Sleep at Least Seven Hours a Night
Sleep is an underappreciated factor in blood sugar control. Sleeping fewer than seven hours per night increases the risk of developing insulin resistance, the underlying driver of prediabetes. The connection runs partly through cortisol: total sleep deprivation raises cortisol levels, and chronically elevated cortisol impairs your body’s ability to process glucose.
Seven hours is the minimum threshold where this risk drops. If you’re doing everything else right but consistently sleeping five or six hours, your body is working against you metabolically. Prioritizing sleep hygiene (consistent bedtime, cool and dark room, limited screens before bed) is a legitimate part of a prediabetes management plan, not a bonus.
What About Medication?
Lifestyle changes are the first-line treatment for prediabetes and outperform medication in long-term studies. Over 15 years, the Diabetes Prevention Program found that lifestyle intervention reduced diabetes incidence by 27%, compared to 18% for metformin. But medication isn’t off the table.
Your doctor may consider metformin if you have a BMI of 25 or higher and haven’t achieved weight loss after a structured 16-week lifestyle program.
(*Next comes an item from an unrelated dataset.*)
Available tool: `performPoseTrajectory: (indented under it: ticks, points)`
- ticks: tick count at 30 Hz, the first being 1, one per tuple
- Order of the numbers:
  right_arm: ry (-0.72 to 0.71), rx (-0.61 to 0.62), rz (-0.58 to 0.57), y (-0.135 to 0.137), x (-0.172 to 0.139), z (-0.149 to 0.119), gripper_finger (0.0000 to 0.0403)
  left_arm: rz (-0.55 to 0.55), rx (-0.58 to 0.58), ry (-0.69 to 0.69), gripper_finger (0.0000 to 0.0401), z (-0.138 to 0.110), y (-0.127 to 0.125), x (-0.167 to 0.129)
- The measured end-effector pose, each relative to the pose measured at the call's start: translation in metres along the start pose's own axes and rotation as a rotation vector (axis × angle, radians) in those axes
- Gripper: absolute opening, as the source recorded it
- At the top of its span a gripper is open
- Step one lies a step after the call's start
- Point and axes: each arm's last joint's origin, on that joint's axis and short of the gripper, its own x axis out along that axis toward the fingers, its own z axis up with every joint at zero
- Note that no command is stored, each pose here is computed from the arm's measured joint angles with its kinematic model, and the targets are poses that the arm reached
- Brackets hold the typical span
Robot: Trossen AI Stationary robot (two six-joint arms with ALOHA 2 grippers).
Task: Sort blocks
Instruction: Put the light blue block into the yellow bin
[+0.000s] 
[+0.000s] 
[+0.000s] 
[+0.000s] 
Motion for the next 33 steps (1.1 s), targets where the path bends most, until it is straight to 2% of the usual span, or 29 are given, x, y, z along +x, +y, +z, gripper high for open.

The studies that established metformin’s effectiveness in prediabetes enrolled adults ranging from their late 20s to early 60s, with an average BMI in the mid-30s. It’s typically a conversation for people who are at higher risk or who need additional support beyond diet and exercise alone.
How Quickly You Can Expect Results
Prediabetes doesn’t reverse in a week, but 16 weeks of consistent lifestyle changes is the standard timeframe used in clinical programs. That’s roughly four months. Since A1C reflects your average blood sugar over the previous two to three months, a retest after 12 to 16 weeks of sustained changes will typically show whether you’re moving in the right direction.
Some people return to a normal A1C (below 5.7%) within this window. Others see meaningful improvement that keeps them out of the diabetes range even if their numbers don’t fully normalize. The key variable is consistency. A 7% weight loss combined with 150 minutes of weekly exercise and a fiber-rich diet is the combination that has the strongest evidence behind it, and each component reinforces the others. Losing weight improves insulin sensitivity. Exercise builds the muscle that absorbs blood sugar. Better food choices moderate the glucose entering your bloodstream in the first place. Together, they change the trajectory.